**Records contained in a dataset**
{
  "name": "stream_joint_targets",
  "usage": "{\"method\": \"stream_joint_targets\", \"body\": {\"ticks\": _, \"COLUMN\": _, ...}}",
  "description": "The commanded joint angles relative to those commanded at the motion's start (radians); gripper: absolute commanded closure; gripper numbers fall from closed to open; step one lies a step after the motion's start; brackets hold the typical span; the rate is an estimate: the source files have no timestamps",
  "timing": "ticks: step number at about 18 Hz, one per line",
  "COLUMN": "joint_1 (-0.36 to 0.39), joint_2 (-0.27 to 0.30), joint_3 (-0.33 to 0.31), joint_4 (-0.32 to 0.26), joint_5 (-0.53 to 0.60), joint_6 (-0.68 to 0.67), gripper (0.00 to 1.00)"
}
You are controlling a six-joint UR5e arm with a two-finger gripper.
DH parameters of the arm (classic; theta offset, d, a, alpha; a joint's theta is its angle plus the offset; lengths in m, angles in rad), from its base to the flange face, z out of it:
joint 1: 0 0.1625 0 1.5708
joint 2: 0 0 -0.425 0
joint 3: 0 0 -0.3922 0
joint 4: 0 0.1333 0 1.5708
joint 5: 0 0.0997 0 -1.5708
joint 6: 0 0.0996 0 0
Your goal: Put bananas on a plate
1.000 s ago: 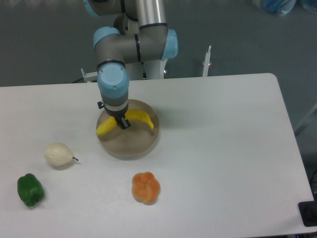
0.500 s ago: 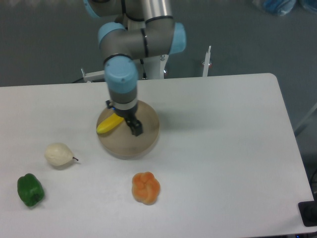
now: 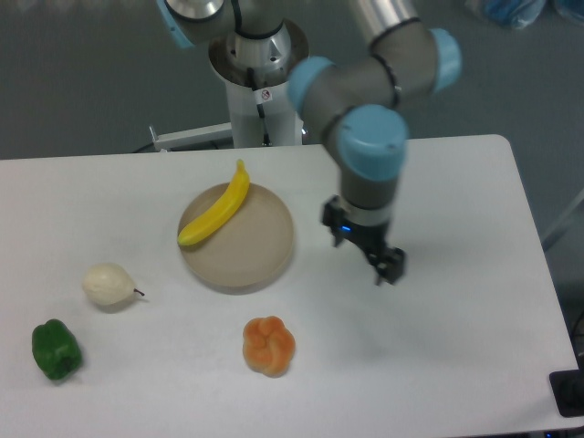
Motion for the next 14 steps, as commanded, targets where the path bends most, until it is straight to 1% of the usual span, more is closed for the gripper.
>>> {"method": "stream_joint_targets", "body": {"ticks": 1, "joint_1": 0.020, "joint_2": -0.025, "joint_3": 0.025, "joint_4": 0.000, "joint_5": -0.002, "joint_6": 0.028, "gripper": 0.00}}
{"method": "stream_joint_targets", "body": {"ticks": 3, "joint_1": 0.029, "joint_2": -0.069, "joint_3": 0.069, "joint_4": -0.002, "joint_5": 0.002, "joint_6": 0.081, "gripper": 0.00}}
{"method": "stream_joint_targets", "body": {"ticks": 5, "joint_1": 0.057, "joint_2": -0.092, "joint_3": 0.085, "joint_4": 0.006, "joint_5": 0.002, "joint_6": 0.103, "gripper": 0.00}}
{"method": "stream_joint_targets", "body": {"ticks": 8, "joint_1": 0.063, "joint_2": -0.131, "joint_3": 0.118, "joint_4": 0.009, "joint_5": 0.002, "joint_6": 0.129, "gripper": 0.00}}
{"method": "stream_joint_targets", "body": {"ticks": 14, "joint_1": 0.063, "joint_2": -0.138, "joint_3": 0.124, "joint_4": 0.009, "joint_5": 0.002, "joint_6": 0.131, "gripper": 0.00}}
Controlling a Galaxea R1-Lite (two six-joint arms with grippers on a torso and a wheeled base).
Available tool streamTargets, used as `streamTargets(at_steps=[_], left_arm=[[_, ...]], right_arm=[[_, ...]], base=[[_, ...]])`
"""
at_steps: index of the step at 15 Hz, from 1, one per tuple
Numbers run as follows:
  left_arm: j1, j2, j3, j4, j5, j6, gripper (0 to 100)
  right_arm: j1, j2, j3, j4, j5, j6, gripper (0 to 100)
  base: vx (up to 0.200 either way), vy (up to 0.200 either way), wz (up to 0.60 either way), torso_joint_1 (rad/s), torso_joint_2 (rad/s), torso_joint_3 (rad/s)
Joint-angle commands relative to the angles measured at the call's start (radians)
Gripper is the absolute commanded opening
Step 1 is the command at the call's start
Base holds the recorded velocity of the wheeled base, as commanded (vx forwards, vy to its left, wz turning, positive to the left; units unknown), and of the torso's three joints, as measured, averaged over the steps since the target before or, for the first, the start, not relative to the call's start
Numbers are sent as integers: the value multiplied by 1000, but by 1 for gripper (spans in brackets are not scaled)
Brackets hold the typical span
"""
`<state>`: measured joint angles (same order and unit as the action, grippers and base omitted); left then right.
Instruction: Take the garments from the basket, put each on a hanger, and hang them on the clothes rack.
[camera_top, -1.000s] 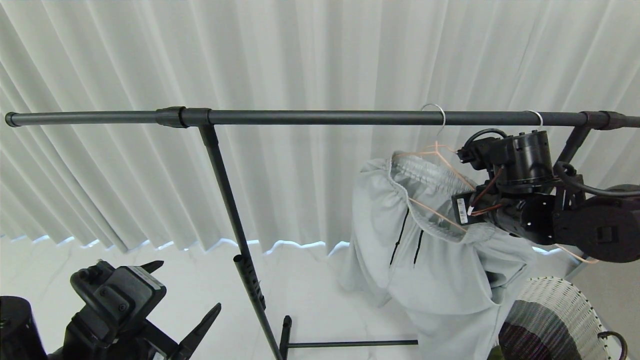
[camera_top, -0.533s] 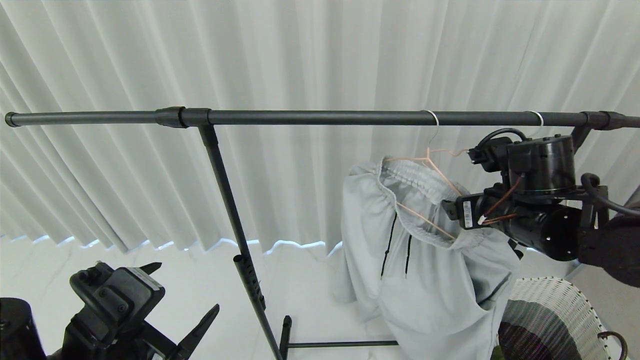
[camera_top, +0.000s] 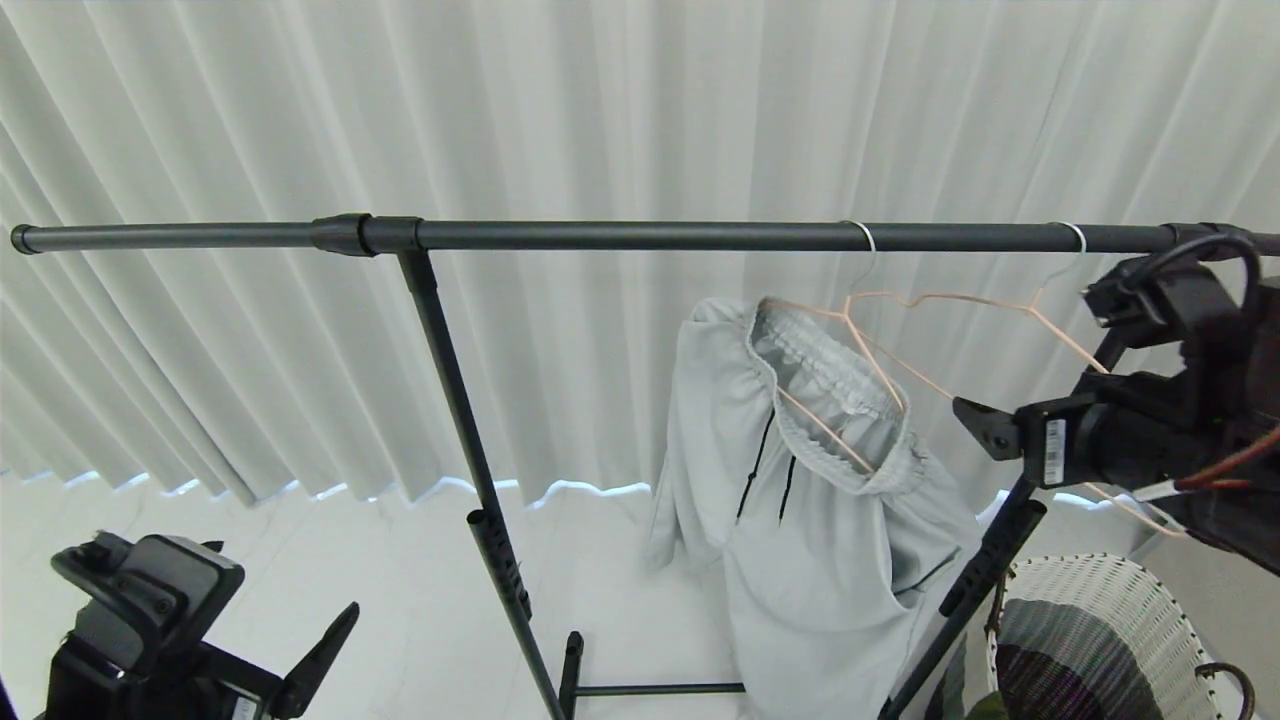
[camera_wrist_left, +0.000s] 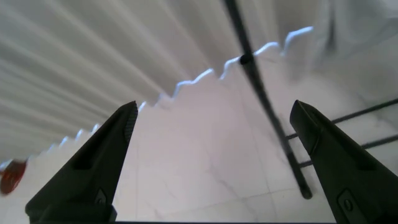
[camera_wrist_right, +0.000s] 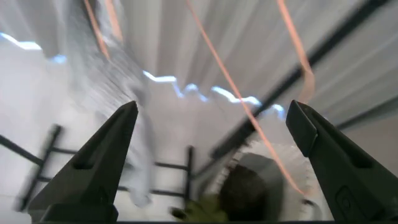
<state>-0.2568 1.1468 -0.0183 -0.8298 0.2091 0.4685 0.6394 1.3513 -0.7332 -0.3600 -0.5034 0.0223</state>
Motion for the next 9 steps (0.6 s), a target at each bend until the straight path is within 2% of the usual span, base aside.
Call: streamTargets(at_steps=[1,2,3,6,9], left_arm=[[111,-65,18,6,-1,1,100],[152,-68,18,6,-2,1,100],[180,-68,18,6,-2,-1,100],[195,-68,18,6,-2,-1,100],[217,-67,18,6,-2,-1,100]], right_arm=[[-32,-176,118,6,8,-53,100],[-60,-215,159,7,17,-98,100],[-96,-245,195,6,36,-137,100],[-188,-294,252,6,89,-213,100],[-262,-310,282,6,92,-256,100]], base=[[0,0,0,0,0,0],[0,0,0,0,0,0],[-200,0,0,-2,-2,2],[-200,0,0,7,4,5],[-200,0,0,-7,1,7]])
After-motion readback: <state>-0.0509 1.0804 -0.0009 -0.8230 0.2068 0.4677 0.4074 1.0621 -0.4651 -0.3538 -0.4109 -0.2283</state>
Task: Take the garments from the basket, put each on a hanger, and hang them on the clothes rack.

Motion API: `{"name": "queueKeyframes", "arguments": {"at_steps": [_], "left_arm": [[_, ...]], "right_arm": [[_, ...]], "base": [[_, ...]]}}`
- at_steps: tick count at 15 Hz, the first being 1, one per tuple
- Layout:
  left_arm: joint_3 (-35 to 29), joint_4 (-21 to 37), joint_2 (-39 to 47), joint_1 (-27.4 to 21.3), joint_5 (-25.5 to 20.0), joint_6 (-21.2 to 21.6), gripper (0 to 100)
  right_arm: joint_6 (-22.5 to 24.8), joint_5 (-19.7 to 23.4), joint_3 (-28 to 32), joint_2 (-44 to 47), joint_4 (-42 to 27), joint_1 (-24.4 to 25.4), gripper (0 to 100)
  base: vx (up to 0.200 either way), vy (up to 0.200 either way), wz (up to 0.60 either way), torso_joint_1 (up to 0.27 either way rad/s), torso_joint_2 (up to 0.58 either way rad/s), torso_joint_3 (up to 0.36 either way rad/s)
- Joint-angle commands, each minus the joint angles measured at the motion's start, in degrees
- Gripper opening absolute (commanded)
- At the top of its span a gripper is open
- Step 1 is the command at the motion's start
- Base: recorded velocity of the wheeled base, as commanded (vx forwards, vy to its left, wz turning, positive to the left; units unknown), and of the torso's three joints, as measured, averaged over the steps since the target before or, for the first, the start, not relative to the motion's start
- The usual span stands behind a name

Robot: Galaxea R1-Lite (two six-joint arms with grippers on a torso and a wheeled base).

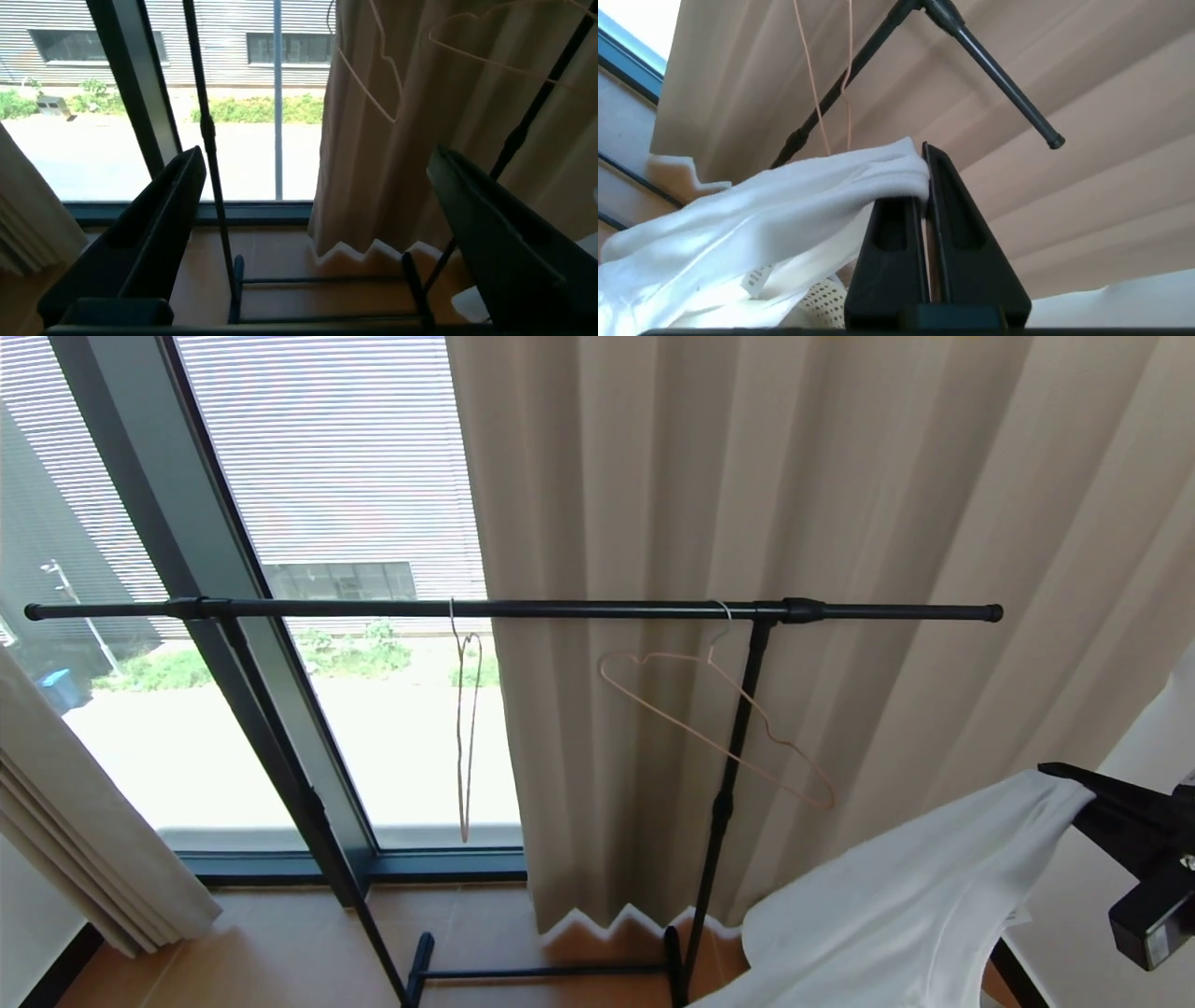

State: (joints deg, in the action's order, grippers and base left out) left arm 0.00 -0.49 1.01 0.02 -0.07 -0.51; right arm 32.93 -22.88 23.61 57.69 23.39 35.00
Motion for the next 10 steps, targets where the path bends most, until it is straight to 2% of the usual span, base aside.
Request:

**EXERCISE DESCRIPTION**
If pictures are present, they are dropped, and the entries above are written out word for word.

**YOUR SOLUTION**
{
  "name": "stream_joint_targets",
  "usage": "{\"method\": \"stream_joint_targets\", \"body\": {\"ticks\": _, \"COLUMN\": _, ...}}",
  "description": "The commanded joint angles relative to those commanded at the motion's start (radians); gripper: absolute commanded closure; gripper numbers fall from closed to open; step one lies a step after the motion's start; brackets hold the typical span; the rate is an estimate: the source files have no timestamps",
  "timing": "ticks: step number at about 18 Hz, one per line",
  "COLUMN": "joint_1 (-0.36 to 0.39), joint_2 (-0.27 to 0.30), joint_3 (-0.33 to 0.31), joint_4 (-0.32 to 0.26), joint_5 (-0.53 to 0.60), joint_6 (-0.68 to 0.67), gripper (0.00 to 1.00)"
}
You are controlling a six-joint UR5e arm with a two-finger gripper.
DH parameters of the arm (classic; theta offset, d, a, alpha; a joint's theta is its angle plus the offset; lengths in m, angles in rad), from its base to the flange face, z out of it:
joint 1: 0 0.1625 0 1.5708
joint 2: 0 0 -0.425 0
joint 3: 0 0 -0.3922 0
joint 4: 0 0.1333 0 1.5708
joint 5: 0 0.0997 0 -1.5708
joint 6: 0 0.0996 0 0
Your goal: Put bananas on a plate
1.000 s ago: 
0.500 s ago: 
now: 
Motion for the next 14 steps, as commanded, targets where the path bends most, until it is straight to 1% of the usual span, more is closed for the gripper.
>>> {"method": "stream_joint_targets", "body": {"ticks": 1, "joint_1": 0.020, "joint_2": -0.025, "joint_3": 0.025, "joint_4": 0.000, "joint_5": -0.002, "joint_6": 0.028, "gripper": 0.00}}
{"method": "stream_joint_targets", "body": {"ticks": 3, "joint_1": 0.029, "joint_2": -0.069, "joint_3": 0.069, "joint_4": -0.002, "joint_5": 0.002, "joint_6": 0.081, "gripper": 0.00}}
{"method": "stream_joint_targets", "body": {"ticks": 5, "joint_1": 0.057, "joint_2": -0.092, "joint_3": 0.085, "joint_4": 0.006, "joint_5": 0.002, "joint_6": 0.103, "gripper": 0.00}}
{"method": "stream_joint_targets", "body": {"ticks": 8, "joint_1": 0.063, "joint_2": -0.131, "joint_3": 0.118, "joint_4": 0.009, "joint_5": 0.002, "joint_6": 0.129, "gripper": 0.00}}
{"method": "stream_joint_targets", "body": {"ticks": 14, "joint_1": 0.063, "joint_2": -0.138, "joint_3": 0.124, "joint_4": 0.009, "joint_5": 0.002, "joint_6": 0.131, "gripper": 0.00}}
Controlling a Galaxea R1-Lite (two six-joint arms with grippers on a torso and a wheeled base).
Available tool streamTargets, used as `streamTargets(at_steps=[_], left_arm=[[_, ...]], right_arm=[[_, ...]], base=[[_, ...]])`
"""
at_steps: index of the step at 15 Hz, from 1, one per tuple
Numbers run as follows:
  left_arm: j1, j2, j3, j4, j5, j6, gripper (0 to 100)
  right_arm: j1, j2, j3, j4, j5, j6, gripper (0 to 100)
  base: vx (up to 0.200 either way), vy (up to 0.200 either way), wz (up to 0.60 either way), torso_joint_1 (rad/s), torso_joint_2 (rad/s), torso_joint_3 (rad/s)
Joint-angle commands relative to the angles measured at the call's start (radians)
Gripper is the absolute commanded opening
Step 1 is the command at the call's start
Base holds the recorded velocity of the wheeled base, as commanded (vx forwards, vy to its left, wz turning, positive to the left; units unknown), and of the torso's three joints, as measured, averaged over the steps since the target before or, for the first, the start, not relative to the call's start
Numbers are sent as integers: the value multiplied by 1000, but by 1 for gripper (spans in brackets are not scaled)
Brackets hold the typical span
"""
`<state>`: measured joint angles (same order and unit as the action, grippers and base omitted); left then right.
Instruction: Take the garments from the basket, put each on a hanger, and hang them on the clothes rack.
[camera_top, -1.000s] 
[camera_top, -0.533s] 
[camera_top, +0.000s] 
[camera_wrist_left, +0.000s] 
[camera_wrist_right, +0.000s] 
<state>-0.2568 1.1468 -0.0183 -0.8298 0.2091 0.4685 0.6394 1.3513 -0.7332 -0.3600 -0.5034 0.0223</state>
Motion for the next 9 steps (0.6 s), a target at each bend until the straight path is within 2% of the usual span, base aside.
Call: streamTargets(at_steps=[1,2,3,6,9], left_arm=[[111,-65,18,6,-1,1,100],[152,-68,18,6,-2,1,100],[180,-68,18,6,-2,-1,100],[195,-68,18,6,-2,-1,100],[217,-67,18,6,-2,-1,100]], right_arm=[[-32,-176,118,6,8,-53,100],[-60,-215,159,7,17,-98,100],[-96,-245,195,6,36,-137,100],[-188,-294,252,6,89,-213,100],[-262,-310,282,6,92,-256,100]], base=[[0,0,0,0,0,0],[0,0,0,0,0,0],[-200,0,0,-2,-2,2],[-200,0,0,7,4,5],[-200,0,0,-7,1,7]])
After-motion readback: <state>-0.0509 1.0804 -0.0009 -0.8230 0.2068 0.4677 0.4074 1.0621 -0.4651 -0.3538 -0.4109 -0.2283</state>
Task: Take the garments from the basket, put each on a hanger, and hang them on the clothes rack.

Motion API: `{"name": "queueKeyframes", "arguments": {"at_steps": [_], "left_arm": [[_, ...]], "right_arm": [[_, ...]], "base": [[_, ...]]}}`
- at_steps: tick count at 15 Hz, the first being 1, one per tuple
- Layout:
  left_arm: joint_3 (-35 to 29), joint_4 (-21 to 37), joint_2 (-39 to 47), joint_1 (-27.4 to 21.3), joint_5 (-25.5 to 20.0), joint_6 (-21.2 to 21.6), gripper (0 to 100)
  right_arm: joint_6 (-22.5 to 24.8), joint_5 (-19.7 to 23.4), joint_3 (-28 to 32), joint_2 (-44 to 47), joint_4 (-42 to 27), joint_1 (-24.4 to 25.4), gripper (0 to 100)
  base: vx (up to 0.200 either way), vy (up to 0.200 either way), wz (up to 0.60 either way), torso_joint_1 (up to 0.27 either way rad/s), torso_joint_2 (up to 0.58 either way rad/s), torso_joint_3 (up to 0.36 either way rad/s)
- Joint-angle commands, each minus the joint angles measured at the motion's start, in degrees
- Gripper opening absolute (commanded)
- At the top of its span a gripper is open
- Step 1 is the command at the motion's start
- Base: recorded velocity of the wheeled base, as commanded (vx forwards, vy to its left, wz turning, positive to the left; units unknown), and of the torso's three joints, as measured, averaged over the steps since the target before or, for the first, the start, not relative to the motion's start
- The usual span stands behind a name

Robot: Galaxea R1-Lite (two six-joint arms with grippers on a torso and a wheeled base).


State: (joints deg, in the action's order, grippers and base left out) left arm 0.00 -0.49 1.01 0.02 -0.07 -0.51; right arm 32.93 -22.88 23.61 57.69 23.39 35.00
Motion for the next 10 steps, targets where the path bends most, until it is straight to 2% of the usual span, base aside.
Request:

The answer has nothing more to it.